(RECORDS FOR THIS EXERCISE Opens)

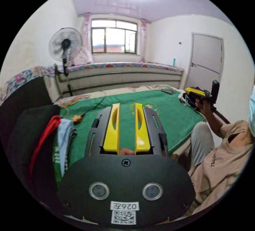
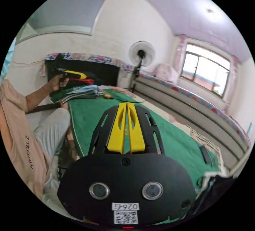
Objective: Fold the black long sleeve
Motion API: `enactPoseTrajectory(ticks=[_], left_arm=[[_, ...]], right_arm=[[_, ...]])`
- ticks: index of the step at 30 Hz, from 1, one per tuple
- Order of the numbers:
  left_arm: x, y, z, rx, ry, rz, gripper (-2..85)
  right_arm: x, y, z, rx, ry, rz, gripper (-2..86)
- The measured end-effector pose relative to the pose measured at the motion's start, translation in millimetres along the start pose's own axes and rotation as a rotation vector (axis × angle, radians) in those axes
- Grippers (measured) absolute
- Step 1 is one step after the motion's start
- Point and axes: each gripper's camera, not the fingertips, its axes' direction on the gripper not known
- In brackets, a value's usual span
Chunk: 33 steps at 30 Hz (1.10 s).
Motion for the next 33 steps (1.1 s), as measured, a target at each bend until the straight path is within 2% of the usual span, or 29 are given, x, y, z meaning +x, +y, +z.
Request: enactPoseTrajectory(ticks=[4, 8, 11, 16, 20, 25, 27, 29, 33], left_arm=[[-70, 50, -124, 0.181, -0.433, -0.19, 12.2], [-83, 76, -172, 0.189, -0.642, -0.129, 20.9], [-94, 83, -183, 0.133, -0.613, -0.041, 24.1], [-114, 63, -189, -0.032, -0.677, 0.014, 22.9], [-123, 43, -199, -0.121, -0.624, 0.032, 22.6], [-146, 12, -232, -0.239, -0.555, -0.046, 12.7], [-153, 1, -249, -0.243, -0.503, -0.056, 9.7], [-157, -10, -265, -0.249, -0.503, -0.051, 6.0], [-160, -46, -305, -0.173, -0.5, -0.02, 2.4]], right_arm=[[-70, -83, 143, -0.124, -0.181, -0.071, -0.5], [-109, -148, 279, -0.201, -0.525, 0.123, 3.3], [-129, -179, 361, -0.211, -0.639, 0.263, 6.2], [-155, -212, 466, -0.291, -0.675, 0.415, 11.9], [-172, -225, 528, -0.321, -0.667, 0.501, 14.1], [-183, -241, 581, -0.35, -0.735, 0.596, 16.2], [-185, -250, 593, -0.357, -0.781, 0.616, 14.7], [-184, -262, 601, -0.398, -0.745, 0.609, 10.9], [-177, -286, 600, -0.371, -0.756, 0.596, 5.3]])
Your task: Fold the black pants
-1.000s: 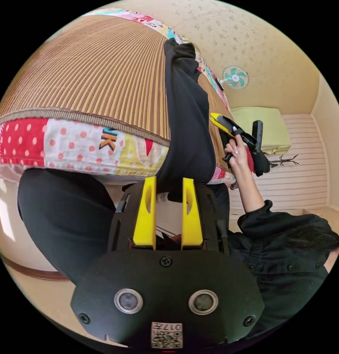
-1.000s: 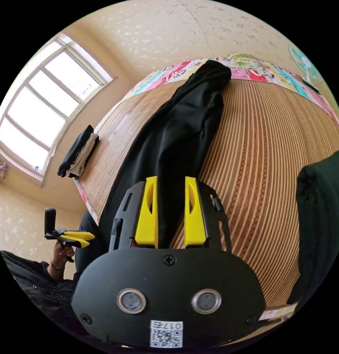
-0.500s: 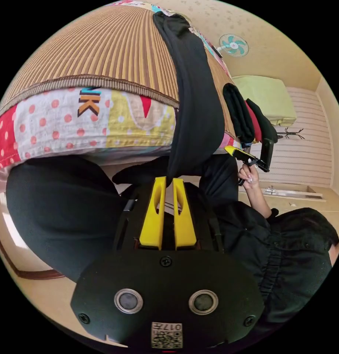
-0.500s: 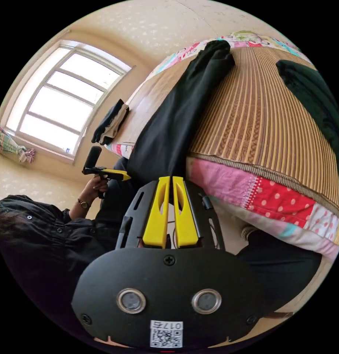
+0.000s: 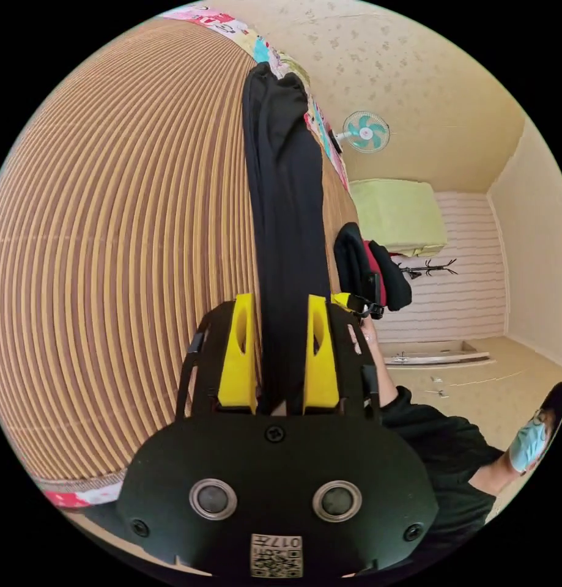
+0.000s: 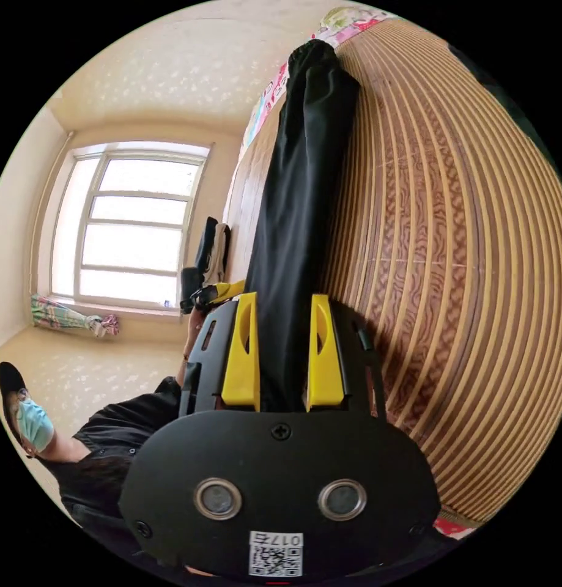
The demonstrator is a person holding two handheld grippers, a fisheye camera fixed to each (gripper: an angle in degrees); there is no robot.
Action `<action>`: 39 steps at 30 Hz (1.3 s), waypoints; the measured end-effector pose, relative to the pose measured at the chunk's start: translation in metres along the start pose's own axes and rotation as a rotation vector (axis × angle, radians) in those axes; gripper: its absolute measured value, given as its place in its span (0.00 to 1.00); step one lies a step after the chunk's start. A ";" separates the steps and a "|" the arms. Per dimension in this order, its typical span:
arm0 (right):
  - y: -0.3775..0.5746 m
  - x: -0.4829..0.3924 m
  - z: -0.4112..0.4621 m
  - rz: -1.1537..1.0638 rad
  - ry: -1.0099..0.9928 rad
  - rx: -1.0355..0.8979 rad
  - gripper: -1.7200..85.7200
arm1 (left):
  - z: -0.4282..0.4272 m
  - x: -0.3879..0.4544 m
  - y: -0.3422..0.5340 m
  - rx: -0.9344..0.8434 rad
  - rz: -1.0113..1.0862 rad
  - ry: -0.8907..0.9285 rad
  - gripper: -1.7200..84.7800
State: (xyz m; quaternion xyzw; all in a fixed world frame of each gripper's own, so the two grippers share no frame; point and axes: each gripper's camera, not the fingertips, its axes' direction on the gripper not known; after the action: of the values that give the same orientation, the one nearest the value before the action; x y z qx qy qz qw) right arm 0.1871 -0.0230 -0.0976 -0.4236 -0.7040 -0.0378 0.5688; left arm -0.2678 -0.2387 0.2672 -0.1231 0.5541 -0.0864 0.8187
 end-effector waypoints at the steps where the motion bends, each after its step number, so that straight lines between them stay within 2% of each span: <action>1: -0.010 0.006 0.006 0.025 -0.052 -0.045 0.14 | 0.009 -0.007 -0.010 -0.026 -0.041 0.059 0.13; 3: -0.015 0.009 0.006 0.046 -0.082 -0.069 0.10 | 0.021 -0.014 -0.018 -0.073 -0.105 0.113 0.09; 5: -0.003 -0.004 -0.017 -0.017 -0.215 -0.019 0.06 | 0.023 -0.012 -0.014 -0.098 -0.118 0.191 0.07; 7: 0.014 -0.035 -0.039 -0.137 -0.246 -0.006 0.05 | 0.002 0.023 0.009 -0.040 0.046 0.426 0.06; 8: 0.026 -0.063 -0.057 -0.228 -0.253 -0.014 0.04 | -0.006 0.037 0.017 -0.025 0.099 0.450 0.06; 10: 0.048 -0.117 -0.089 -0.382 -0.250 -0.010 0.03 | -0.059 0.111 0.058 0.093 0.335 0.506 0.06; 14: 0.097 -0.267 -0.175 -0.802 -0.320 0.061 0.03 | -0.138 0.249 0.115 0.228 0.736 0.536 0.06; 16: 0.112 -0.326 -0.210 -0.929 -0.320 0.109 0.03 | -0.181 0.336 0.146 0.333 0.926 0.488 0.06; 20: 0.134 -0.423 -0.268 -1.109 -0.203 0.275 0.03 | -0.215 0.419 0.157 0.453 0.985 0.426 0.06; 22: 0.127 -0.443 -0.284 -1.093 -0.115 0.346 0.03 | -0.216 0.446 0.132 0.472 0.935 0.366 0.06; 26: 0.053 -0.440 -0.299 -0.920 0.086 0.394 0.03 | -0.196 0.451 0.058 0.416 0.803 0.253 0.06; 28: 0.011 -0.423 -0.298 -0.825 0.128 0.406 0.03 | -0.181 0.438 0.006 0.391 0.728 0.188 0.06; 31: -0.039 -0.395 -0.290 -0.714 0.126 0.421 0.03 | -0.169 0.415 -0.033 0.371 0.665 0.183 0.06; 36: -0.030 -0.363 -0.244 -0.749 0.188 0.424 0.03 | -0.142 0.360 -0.020 0.367 0.704 0.120 0.06; 39: 0.002 -0.298 -0.189 -0.739 0.219 0.361 0.04 | -0.099 0.292 0.026 0.311 0.726 0.057 0.07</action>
State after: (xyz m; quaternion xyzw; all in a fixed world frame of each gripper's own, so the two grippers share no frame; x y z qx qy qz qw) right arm 0.3318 -0.2879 -0.2801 -0.0298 -0.7393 -0.1602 0.6534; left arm -0.2515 -0.3057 -0.0345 0.2088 0.5646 0.1224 0.7891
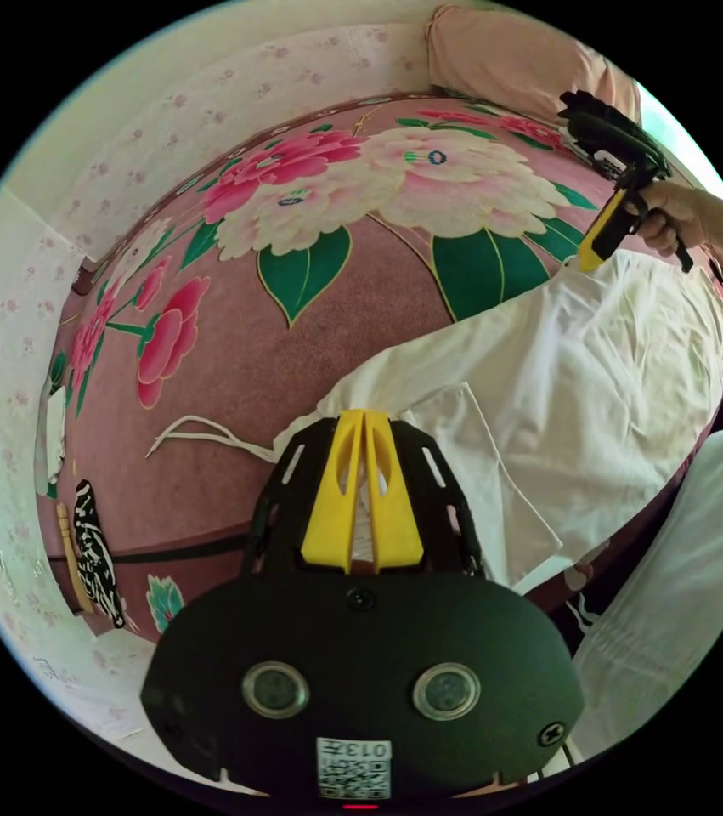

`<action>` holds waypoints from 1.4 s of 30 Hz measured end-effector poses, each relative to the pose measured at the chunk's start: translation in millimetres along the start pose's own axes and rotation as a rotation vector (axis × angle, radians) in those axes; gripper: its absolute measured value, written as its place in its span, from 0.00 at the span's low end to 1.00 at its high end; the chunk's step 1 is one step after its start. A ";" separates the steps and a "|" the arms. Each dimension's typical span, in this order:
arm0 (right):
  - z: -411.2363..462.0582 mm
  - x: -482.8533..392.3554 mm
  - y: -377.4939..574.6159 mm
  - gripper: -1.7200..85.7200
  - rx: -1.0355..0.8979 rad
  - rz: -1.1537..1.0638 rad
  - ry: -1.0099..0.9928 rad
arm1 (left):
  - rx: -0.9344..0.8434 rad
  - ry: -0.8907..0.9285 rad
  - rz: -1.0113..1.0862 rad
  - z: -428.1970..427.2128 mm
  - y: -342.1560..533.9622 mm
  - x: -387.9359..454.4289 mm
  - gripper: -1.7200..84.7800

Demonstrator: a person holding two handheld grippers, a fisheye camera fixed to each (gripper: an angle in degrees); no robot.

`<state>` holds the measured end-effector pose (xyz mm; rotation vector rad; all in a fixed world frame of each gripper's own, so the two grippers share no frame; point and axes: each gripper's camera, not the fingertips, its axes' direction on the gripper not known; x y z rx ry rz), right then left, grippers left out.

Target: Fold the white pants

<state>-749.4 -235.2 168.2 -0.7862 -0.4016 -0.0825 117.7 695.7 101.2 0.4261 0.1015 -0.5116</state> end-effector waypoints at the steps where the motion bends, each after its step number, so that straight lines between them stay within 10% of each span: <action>1: 1.9 8.0 -5.3 0.10 0.004 0.032 -0.032 | -0.001 0.007 0.000 0.3 -0.1 -1.0 0.02; 16: -10.0 32.4 -13.1 0.07 0.034 0.109 -0.117 | -0.034 0.007 0.026 -5.2 -11.4 0.0 0.02; 22: -57.9 -37.4 49.3 0.03 0.243 -0.317 0.065 | -0.077 0.053 -0.025 8.1 -15.8 -7.5 0.02; 35: -90.9 27.2 100.8 0.02 0.461 -0.008 -0.129 | -0.035 -0.013 -0.082 -18.1 0.2 -18.0 0.02; 42: -111.2 -43.0 226.2 0.02 0.459 -0.081 0.117 | 0.011 0.095 0.046 -45.2 45.3 19.8 0.02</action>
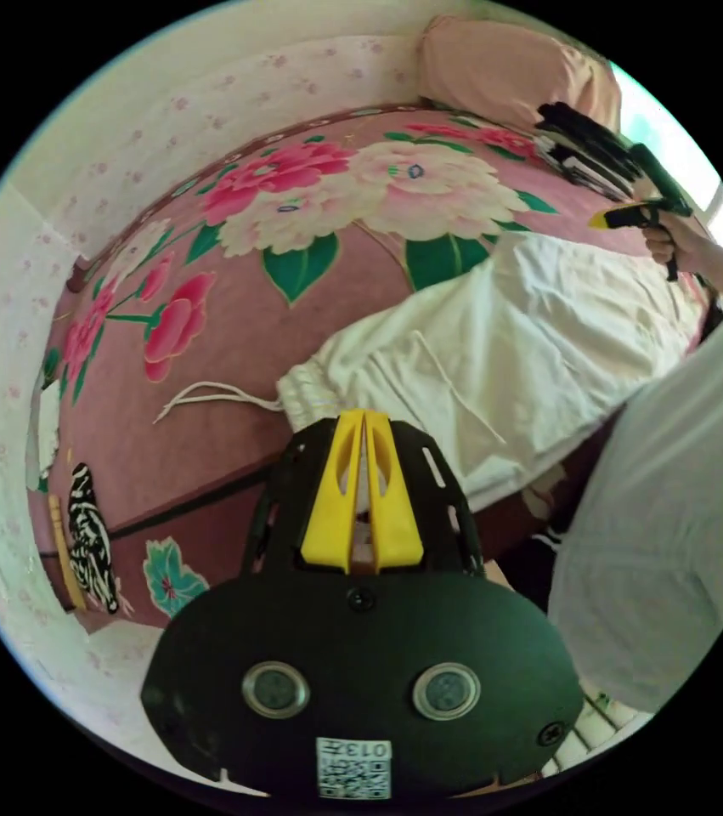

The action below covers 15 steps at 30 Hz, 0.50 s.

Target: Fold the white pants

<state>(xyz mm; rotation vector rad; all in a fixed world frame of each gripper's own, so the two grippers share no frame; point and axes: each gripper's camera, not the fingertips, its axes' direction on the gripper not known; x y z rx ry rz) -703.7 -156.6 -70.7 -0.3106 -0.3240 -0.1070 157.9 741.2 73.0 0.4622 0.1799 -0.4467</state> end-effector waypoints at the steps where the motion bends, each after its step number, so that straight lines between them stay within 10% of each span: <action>1: 11.9 -21.1 20.0 0.02 -0.062 -0.017 0.026 | -0.043 0.016 0.080 10.4 2.4 18.3 0.02; 8: 101.0 -80.8 123.8 0.02 -0.372 -0.024 0.279 | -0.213 -0.136 0.286 70.2 30.9 54.5 0.02; 15: 15.1 -96.5 189.1 0.02 -0.108 0.159 0.360 | 0.012 -0.045 0.295 28.2 -8.5 89.1 0.02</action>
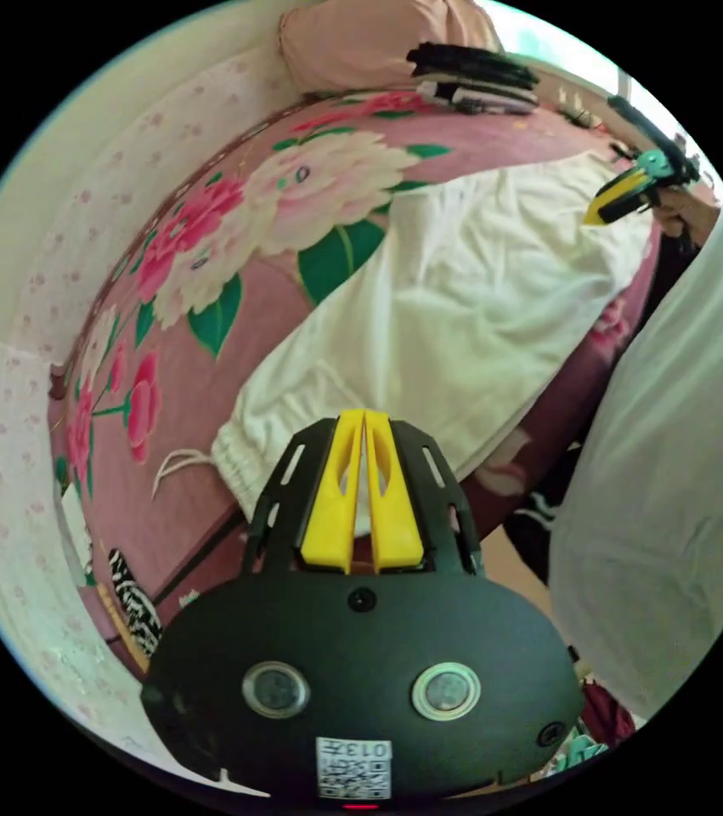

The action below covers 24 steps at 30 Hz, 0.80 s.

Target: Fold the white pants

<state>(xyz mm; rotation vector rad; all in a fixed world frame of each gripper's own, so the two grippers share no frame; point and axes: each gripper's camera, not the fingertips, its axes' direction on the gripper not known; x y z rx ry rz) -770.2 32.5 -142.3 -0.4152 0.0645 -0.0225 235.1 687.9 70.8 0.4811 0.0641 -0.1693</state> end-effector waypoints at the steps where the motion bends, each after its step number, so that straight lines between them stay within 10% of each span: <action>1: -4.1 4.4 17.7 0.02 0.002 0.036 0.034 | 0.019 0.065 0.032 6.3 -13.1 12.1 0.02; 9: 47.3 43.9 80.7 0.02 -0.194 0.177 0.061 | -0.082 0.074 0.040 76.8 -22.4 35.3 0.02; 24: -79.8 210.5 297.8 0.02 0.191 0.657 0.148 | -0.077 -0.080 0.051 126.0 -142.6 82.9 0.02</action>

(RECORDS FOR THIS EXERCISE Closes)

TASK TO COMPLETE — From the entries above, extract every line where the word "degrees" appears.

TASK ANSWER —
The demonstrator is a person holding two handheld grippers, a fisheye camera fixed to each (gripper: an angle in degrees); there is no robot.
Demonstrator: a person holding two handheld grippers, a fisheye camera fixed to each (gripper: an angle in degrees); no robot.

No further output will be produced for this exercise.